Do not combine data definitions together into a single instantiable entity when an analysis of the managed environment indicates that they can or should be defined as separate entities. Do not do this even if current scenarios indicate that it is permissible, since a future release will invalidate this decision, your model design and its instances.

The preceding guidelines are clearly about defining a general and extensible model, and not about how it is stored or used. In those spaces, the programmer needs to do whatever is necessary. But, don't confuse implementation and performance issues with general model design. Combining model entities together in an implementation given usage patterns against a store, or separating an entity apart into 2 database tables to prevent sparse tables, are reasonable design choices. But, taking an optimized, physical storage design as a general and reusable model definition is rarely workable (actually, I want to say "never" but I was told to "never say never").
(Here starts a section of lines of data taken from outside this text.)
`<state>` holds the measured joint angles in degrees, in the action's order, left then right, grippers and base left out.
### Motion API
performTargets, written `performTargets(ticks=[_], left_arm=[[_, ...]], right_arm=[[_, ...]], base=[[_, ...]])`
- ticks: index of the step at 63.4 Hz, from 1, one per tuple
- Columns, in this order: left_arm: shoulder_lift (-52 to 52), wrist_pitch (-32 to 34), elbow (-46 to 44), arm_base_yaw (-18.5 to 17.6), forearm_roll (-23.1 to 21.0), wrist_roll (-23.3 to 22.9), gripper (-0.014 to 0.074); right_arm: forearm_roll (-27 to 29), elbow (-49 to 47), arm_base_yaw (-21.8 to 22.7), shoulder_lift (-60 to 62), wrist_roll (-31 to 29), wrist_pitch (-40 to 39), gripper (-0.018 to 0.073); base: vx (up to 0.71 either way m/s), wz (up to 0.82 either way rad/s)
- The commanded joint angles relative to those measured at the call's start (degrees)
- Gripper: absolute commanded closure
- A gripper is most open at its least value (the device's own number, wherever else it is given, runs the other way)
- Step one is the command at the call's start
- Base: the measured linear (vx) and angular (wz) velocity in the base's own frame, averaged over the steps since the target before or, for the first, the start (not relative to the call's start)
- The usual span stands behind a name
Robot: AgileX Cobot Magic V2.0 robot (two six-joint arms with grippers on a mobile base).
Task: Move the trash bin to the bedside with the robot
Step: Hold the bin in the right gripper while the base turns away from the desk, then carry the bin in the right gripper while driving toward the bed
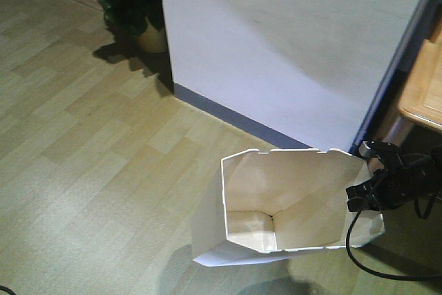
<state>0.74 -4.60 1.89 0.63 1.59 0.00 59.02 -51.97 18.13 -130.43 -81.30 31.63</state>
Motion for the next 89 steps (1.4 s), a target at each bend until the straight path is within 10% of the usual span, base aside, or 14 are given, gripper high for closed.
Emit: performTargets(ticks=[1,89], left_arm=[[0.84,4.23,0.67,-0.35,-0.54,-0.79,0.0603],[0.84,4.23,0.67,-0.35,-0.54,-0.79,0.0603]], right_arm=[[3.65,-0.5,0.09,3.99,0.06,10.8,0.0563],[3.65,-0.5,0.09,3.99,0.06,10.8,0.0563]], base=[[0.03,0.35],[0.06,0.47]])
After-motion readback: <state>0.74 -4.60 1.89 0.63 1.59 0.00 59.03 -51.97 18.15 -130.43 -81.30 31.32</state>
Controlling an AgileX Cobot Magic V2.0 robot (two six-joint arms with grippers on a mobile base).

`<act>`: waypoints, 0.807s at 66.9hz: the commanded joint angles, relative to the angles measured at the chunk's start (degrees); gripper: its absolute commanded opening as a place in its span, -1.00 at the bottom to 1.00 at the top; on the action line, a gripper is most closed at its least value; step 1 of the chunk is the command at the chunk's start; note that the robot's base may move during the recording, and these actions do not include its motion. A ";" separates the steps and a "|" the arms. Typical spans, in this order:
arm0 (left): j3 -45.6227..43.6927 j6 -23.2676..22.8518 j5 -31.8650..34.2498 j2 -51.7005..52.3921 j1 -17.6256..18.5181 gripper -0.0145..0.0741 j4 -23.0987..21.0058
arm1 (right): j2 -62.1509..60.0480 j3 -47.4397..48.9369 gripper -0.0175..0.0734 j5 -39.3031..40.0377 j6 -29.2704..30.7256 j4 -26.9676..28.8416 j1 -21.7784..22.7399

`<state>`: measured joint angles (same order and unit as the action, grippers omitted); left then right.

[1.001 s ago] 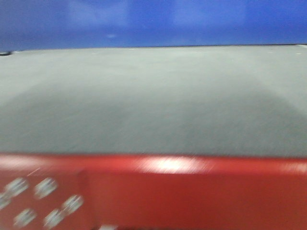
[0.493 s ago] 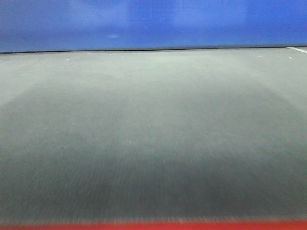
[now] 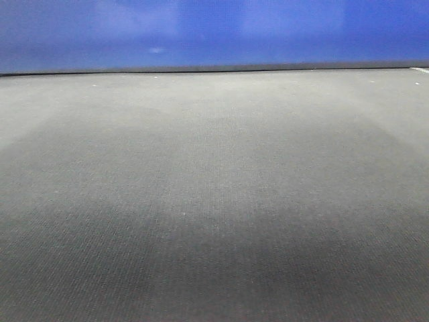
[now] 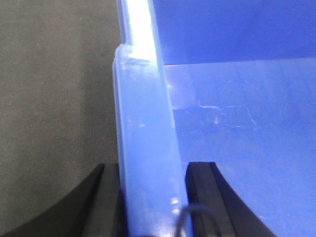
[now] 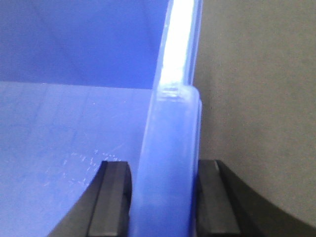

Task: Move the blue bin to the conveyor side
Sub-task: 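Drive up to the red conveyor holding the bin above the belt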

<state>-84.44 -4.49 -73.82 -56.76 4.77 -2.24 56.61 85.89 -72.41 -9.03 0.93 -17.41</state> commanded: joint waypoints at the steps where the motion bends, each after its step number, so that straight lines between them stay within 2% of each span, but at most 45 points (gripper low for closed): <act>1: -0.96 0.87 3.86 0.94 -0.10 -0.70 3.29 | -1.29 0.86 -0.80 5.25 1.57 -4.94 0.30; 54: -0.96 0.87 3.86 0.94 -0.10 -0.70 3.29 | -1.29 0.86 -0.80 5.25 1.57 -4.94 0.30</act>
<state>-84.44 -4.49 -73.82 -56.76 4.77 -2.24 56.61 85.89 -72.41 -9.03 0.93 -17.41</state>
Each usage of a model likely has its own queries, implementation and storage requirements, and necessary data - and hence will dictate different storage patterns. A “common” model is designed to carry and interchange data for many scenarios, and across several products and stores. It is unlikely to be useful (e.g., optimized) as a physical storage definition, for any of the scenarios or stores.

This thinking is what motivated the distinction between logical and physical model definitions. However, usually and unfortunately, people get consumed with the physical store and forget about conceptualization and abstractions. Don't do this!